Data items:
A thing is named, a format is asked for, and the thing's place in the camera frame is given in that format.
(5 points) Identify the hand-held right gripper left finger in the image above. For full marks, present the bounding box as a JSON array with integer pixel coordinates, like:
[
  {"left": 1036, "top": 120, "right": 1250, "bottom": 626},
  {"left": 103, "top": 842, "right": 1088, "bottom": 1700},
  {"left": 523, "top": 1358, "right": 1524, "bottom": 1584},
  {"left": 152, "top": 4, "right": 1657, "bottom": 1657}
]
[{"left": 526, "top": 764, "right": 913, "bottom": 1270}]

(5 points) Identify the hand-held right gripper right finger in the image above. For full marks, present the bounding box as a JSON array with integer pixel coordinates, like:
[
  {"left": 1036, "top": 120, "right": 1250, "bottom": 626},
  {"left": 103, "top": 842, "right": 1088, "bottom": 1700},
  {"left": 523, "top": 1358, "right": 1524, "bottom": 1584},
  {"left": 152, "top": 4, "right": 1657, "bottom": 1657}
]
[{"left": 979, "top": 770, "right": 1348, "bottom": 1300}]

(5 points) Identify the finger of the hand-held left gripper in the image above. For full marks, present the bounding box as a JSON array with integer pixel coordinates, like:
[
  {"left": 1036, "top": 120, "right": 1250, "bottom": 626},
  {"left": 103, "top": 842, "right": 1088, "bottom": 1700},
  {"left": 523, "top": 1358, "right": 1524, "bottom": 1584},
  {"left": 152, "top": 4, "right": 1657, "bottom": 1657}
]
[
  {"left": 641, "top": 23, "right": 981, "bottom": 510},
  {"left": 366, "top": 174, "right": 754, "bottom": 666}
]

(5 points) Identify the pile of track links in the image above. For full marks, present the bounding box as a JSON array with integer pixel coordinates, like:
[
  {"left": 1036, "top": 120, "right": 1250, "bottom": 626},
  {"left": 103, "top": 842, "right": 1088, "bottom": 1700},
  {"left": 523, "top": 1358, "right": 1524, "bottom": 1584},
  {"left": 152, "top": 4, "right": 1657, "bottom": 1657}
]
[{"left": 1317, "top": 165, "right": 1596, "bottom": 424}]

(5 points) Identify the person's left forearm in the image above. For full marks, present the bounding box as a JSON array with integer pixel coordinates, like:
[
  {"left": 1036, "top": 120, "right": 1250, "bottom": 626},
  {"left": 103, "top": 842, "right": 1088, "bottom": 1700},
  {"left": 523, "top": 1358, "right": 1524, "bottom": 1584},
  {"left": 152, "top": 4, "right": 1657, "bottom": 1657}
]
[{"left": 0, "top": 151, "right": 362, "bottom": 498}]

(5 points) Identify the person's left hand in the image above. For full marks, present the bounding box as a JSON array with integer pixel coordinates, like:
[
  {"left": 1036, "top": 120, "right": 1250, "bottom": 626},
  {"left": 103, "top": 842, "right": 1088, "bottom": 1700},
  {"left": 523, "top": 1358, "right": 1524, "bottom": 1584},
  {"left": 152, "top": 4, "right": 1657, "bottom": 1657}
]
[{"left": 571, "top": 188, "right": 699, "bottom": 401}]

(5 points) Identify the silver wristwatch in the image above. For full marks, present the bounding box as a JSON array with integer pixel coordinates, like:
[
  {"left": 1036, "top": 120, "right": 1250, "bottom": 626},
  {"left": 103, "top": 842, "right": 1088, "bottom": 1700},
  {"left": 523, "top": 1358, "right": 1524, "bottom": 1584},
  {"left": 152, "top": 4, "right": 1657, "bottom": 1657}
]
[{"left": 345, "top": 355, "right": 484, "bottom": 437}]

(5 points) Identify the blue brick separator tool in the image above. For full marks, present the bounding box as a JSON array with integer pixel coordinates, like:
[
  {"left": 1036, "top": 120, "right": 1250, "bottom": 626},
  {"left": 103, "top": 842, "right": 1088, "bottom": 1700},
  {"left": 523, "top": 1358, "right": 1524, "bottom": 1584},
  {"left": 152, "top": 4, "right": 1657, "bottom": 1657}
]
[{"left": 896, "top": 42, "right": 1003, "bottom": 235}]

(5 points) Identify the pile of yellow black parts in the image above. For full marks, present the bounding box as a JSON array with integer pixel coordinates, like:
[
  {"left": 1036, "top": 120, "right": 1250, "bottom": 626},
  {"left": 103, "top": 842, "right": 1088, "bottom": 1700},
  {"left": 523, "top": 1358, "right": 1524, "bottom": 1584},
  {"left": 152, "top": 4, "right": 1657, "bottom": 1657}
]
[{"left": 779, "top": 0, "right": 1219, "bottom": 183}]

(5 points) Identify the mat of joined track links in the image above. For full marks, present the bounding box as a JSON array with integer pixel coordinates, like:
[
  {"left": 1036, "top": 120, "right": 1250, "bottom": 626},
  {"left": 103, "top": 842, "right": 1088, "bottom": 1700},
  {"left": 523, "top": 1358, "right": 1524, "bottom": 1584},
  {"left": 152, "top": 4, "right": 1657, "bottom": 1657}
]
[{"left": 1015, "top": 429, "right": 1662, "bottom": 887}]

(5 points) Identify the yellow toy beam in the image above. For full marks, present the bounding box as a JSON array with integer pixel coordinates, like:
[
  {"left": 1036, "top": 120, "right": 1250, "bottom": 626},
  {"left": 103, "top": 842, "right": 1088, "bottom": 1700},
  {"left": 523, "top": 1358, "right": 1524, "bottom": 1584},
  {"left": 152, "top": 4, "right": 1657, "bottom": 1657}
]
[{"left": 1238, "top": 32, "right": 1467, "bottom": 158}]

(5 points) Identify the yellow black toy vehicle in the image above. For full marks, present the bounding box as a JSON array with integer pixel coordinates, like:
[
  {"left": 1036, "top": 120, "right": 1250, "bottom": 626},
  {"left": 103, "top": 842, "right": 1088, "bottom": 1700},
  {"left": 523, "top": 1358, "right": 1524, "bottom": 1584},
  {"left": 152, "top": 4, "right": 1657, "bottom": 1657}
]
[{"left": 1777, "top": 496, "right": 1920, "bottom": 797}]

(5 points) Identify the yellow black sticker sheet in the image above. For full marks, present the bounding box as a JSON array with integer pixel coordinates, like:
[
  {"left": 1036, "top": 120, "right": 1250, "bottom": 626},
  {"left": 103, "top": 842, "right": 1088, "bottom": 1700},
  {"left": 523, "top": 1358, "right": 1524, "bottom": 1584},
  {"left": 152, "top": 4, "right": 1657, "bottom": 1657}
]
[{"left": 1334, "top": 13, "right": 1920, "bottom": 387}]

= TRY IT =
Every entry should be retyped exactly as it appears.

= SOLVED EXERCISE =
A thing is named, a format is asked for, and the thing's place in the camera frame is given in that format.
(5 points) Identify the hand-held right gripper left finger in the image above. For full marks, present the bounding box as a JSON array with integer pixel coordinates, like:
[
  {"left": 1036, "top": 120, "right": 1250, "bottom": 626},
  {"left": 103, "top": 842, "right": 1088, "bottom": 1700},
  {"left": 523, "top": 1358, "right": 1524, "bottom": 1584},
  {"left": 152, "top": 4, "right": 1657, "bottom": 1657}
]
[{"left": 526, "top": 764, "right": 913, "bottom": 1270}]

(5 points) Identify the hand-held right gripper right finger in the image above. For full marks, present the bounding box as a JSON array with integer pixel coordinates, like:
[
  {"left": 1036, "top": 120, "right": 1250, "bottom": 626},
  {"left": 103, "top": 842, "right": 1088, "bottom": 1700},
  {"left": 523, "top": 1358, "right": 1524, "bottom": 1584},
  {"left": 152, "top": 4, "right": 1657, "bottom": 1657}
]
[{"left": 979, "top": 770, "right": 1348, "bottom": 1300}]

(5 points) Identify the finger of the hand-held left gripper in the image above. For full marks, present the bounding box as a JSON array with integer pixel coordinates, like:
[
  {"left": 1036, "top": 120, "right": 1250, "bottom": 626},
  {"left": 103, "top": 842, "right": 1088, "bottom": 1700},
  {"left": 523, "top": 1358, "right": 1524, "bottom": 1584},
  {"left": 152, "top": 4, "right": 1657, "bottom": 1657}
]
[
  {"left": 641, "top": 23, "right": 981, "bottom": 510},
  {"left": 366, "top": 174, "right": 754, "bottom": 666}
]

(5 points) Identify the pile of track links in the image above. For full marks, present the bounding box as a JSON array with integer pixel coordinates, like:
[
  {"left": 1036, "top": 120, "right": 1250, "bottom": 626},
  {"left": 103, "top": 842, "right": 1088, "bottom": 1700},
  {"left": 523, "top": 1358, "right": 1524, "bottom": 1584},
  {"left": 152, "top": 4, "right": 1657, "bottom": 1657}
]
[{"left": 1317, "top": 165, "right": 1596, "bottom": 424}]

(5 points) Identify the person's left forearm in the image above. For full marks, present the bounding box as a JSON array with integer pixel coordinates, like:
[
  {"left": 1036, "top": 120, "right": 1250, "bottom": 626},
  {"left": 103, "top": 842, "right": 1088, "bottom": 1700},
  {"left": 523, "top": 1358, "right": 1524, "bottom": 1584},
  {"left": 152, "top": 4, "right": 1657, "bottom": 1657}
]
[{"left": 0, "top": 151, "right": 362, "bottom": 498}]

(5 points) Identify the person's left hand in the image above. For full marks, present the bounding box as a JSON array with integer pixel coordinates, like:
[
  {"left": 1036, "top": 120, "right": 1250, "bottom": 626},
  {"left": 103, "top": 842, "right": 1088, "bottom": 1700},
  {"left": 523, "top": 1358, "right": 1524, "bottom": 1584},
  {"left": 152, "top": 4, "right": 1657, "bottom": 1657}
]
[{"left": 571, "top": 188, "right": 699, "bottom": 401}]

(5 points) Identify the silver wristwatch in the image above. For full marks, present the bounding box as a JSON array with integer pixel coordinates, like:
[
  {"left": 1036, "top": 120, "right": 1250, "bottom": 626},
  {"left": 103, "top": 842, "right": 1088, "bottom": 1700},
  {"left": 523, "top": 1358, "right": 1524, "bottom": 1584},
  {"left": 152, "top": 4, "right": 1657, "bottom": 1657}
]
[{"left": 345, "top": 355, "right": 484, "bottom": 437}]

(5 points) Identify the blue brick separator tool in the image above. For full marks, present the bounding box as a JSON array with integer pixel coordinates, like:
[
  {"left": 1036, "top": 120, "right": 1250, "bottom": 626},
  {"left": 103, "top": 842, "right": 1088, "bottom": 1700},
  {"left": 523, "top": 1358, "right": 1524, "bottom": 1584},
  {"left": 152, "top": 4, "right": 1657, "bottom": 1657}
]
[{"left": 896, "top": 42, "right": 1003, "bottom": 235}]

(5 points) Identify the pile of yellow black parts in the image above. For full marks, present the bounding box as a JSON array with integer pixel coordinates, like:
[
  {"left": 1036, "top": 120, "right": 1250, "bottom": 626},
  {"left": 103, "top": 842, "right": 1088, "bottom": 1700},
  {"left": 523, "top": 1358, "right": 1524, "bottom": 1584},
  {"left": 152, "top": 4, "right": 1657, "bottom": 1657}
]
[{"left": 779, "top": 0, "right": 1219, "bottom": 183}]

(5 points) Identify the mat of joined track links in the image above. For full marks, present the bounding box as a JSON array with integer pixel coordinates, like:
[
  {"left": 1036, "top": 120, "right": 1250, "bottom": 626},
  {"left": 103, "top": 842, "right": 1088, "bottom": 1700},
  {"left": 523, "top": 1358, "right": 1524, "bottom": 1584},
  {"left": 152, "top": 4, "right": 1657, "bottom": 1657}
]
[{"left": 1015, "top": 429, "right": 1662, "bottom": 887}]

(5 points) Identify the yellow toy beam in the image above. For full marks, present the bounding box as a JSON array with integer pixel coordinates, like:
[
  {"left": 1036, "top": 120, "right": 1250, "bottom": 626},
  {"left": 103, "top": 842, "right": 1088, "bottom": 1700},
  {"left": 523, "top": 1358, "right": 1524, "bottom": 1584},
  {"left": 152, "top": 4, "right": 1657, "bottom": 1657}
]
[{"left": 1238, "top": 32, "right": 1467, "bottom": 158}]

(5 points) Identify the yellow black toy vehicle in the image above. For full marks, present the bounding box as a JSON array with integer pixel coordinates, like:
[
  {"left": 1036, "top": 120, "right": 1250, "bottom": 626},
  {"left": 103, "top": 842, "right": 1088, "bottom": 1700},
  {"left": 523, "top": 1358, "right": 1524, "bottom": 1584},
  {"left": 152, "top": 4, "right": 1657, "bottom": 1657}
]
[{"left": 1777, "top": 496, "right": 1920, "bottom": 797}]

(5 points) Identify the yellow black sticker sheet in the image above. For full marks, present the bounding box as a JSON array with integer pixel coordinates, like:
[
  {"left": 1036, "top": 120, "right": 1250, "bottom": 626},
  {"left": 103, "top": 842, "right": 1088, "bottom": 1700},
  {"left": 523, "top": 1358, "right": 1524, "bottom": 1584},
  {"left": 152, "top": 4, "right": 1657, "bottom": 1657}
]
[{"left": 1334, "top": 13, "right": 1920, "bottom": 387}]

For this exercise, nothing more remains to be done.